EXERCISE OBJECTIVE: Where a line of the records holds the string "room", copy that line.

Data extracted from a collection
________________________

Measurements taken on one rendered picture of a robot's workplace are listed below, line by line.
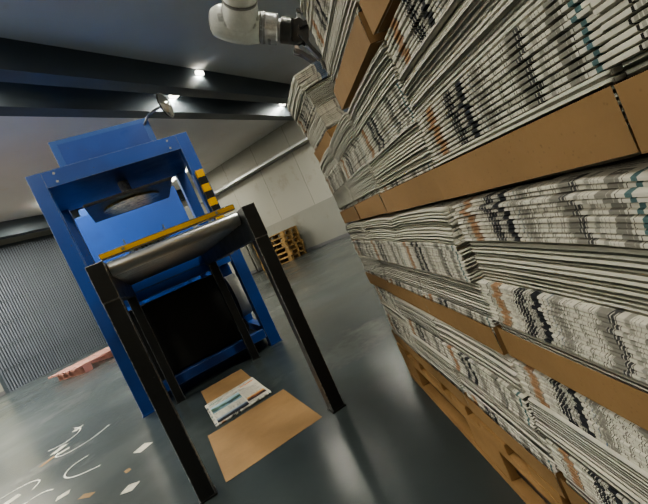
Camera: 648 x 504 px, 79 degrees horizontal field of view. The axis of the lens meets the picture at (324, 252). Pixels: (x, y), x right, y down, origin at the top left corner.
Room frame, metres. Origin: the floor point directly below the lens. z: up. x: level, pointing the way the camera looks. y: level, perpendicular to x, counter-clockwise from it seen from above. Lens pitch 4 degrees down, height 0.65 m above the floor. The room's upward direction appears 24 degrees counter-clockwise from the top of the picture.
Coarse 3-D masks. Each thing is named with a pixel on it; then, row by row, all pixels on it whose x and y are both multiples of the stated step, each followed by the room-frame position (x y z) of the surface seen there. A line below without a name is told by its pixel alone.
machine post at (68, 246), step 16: (32, 176) 2.33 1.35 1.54; (32, 192) 2.32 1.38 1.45; (48, 192) 2.34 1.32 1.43; (48, 208) 2.33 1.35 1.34; (48, 224) 2.32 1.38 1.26; (64, 224) 2.34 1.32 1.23; (64, 240) 2.33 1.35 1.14; (64, 256) 2.32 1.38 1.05; (80, 256) 2.34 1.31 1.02; (80, 272) 2.33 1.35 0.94; (80, 288) 2.32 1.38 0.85; (96, 304) 2.33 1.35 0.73; (96, 320) 2.32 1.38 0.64; (112, 336) 2.33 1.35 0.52; (112, 352) 2.32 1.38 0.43; (128, 368) 2.33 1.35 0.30; (128, 384) 2.32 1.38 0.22; (144, 400) 2.33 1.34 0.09; (144, 416) 2.31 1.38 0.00
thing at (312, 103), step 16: (320, 64) 1.14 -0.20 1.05; (304, 80) 1.14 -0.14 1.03; (320, 80) 1.15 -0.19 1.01; (304, 96) 1.17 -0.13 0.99; (320, 96) 1.14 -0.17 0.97; (304, 112) 1.27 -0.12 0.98; (320, 112) 1.15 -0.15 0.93; (336, 112) 1.15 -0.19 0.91; (304, 128) 1.38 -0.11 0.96; (320, 128) 1.21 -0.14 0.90
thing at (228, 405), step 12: (240, 384) 2.11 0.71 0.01; (252, 384) 2.03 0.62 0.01; (228, 396) 2.01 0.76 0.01; (240, 396) 1.93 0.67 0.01; (252, 396) 1.86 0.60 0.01; (264, 396) 1.80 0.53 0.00; (216, 408) 1.91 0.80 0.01; (228, 408) 1.84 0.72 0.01; (240, 408) 1.78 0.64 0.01; (216, 420) 1.76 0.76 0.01
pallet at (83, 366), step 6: (108, 348) 6.51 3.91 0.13; (96, 354) 6.38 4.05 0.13; (102, 354) 5.96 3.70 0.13; (108, 354) 6.29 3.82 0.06; (84, 360) 6.27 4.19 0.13; (90, 360) 5.82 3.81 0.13; (96, 360) 6.53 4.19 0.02; (72, 366) 6.13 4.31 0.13; (78, 366) 5.71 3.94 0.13; (84, 366) 5.71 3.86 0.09; (90, 366) 5.77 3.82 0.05; (60, 372) 6.01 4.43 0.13; (66, 372) 5.73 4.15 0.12; (72, 372) 5.90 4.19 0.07; (78, 372) 5.80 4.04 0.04; (84, 372) 5.71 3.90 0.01; (48, 378) 6.09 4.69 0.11; (60, 378) 6.15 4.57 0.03; (66, 378) 6.05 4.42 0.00
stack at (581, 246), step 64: (448, 0) 0.36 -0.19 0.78; (512, 0) 0.29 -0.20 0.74; (576, 0) 0.24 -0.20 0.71; (384, 64) 0.55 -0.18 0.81; (448, 64) 0.40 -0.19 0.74; (512, 64) 0.31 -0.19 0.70; (576, 64) 0.26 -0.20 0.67; (384, 128) 0.65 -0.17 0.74; (448, 128) 0.45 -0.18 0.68; (512, 128) 0.34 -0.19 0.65; (512, 192) 0.37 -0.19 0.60; (576, 192) 0.30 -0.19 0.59; (640, 192) 0.24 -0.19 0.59; (384, 256) 0.99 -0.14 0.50; (448, 256) 0.57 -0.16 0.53; (512, 256) 0.42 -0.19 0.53; (576, 256) 0.32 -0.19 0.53; (640, 256) 0.26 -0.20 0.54; (512, 320) 0.46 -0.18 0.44; (576, 320) 0.34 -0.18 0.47; (640, 320) 0.28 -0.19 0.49; (512, 384) 0.55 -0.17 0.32; (640, 384) 0.30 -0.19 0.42; (576, 448) 0.44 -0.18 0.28; (640, 448) 0.33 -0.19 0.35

________________________

RESPONSE TO THIS TASK:
Room frame, metres. Origin: the floor point directly below the lens. z: up. x: level, pointing the way the camera looks. y: level, perpendicular to x, counter-clockwise from it seen from above. Lens pitch 4 degrees down, height 0.65 m above the floor. The room's upward direction appears 24 degrees counter-clockwise from the top of the picture.
Coarse 3-D masks. Each thing is named with a pixel on it; then, row by row, all pixels on it whose x and y are both multiples of the stated step, each followed by the room-frame position (x y z) of the surface seen there. A line below without a name is told by its pixel alone.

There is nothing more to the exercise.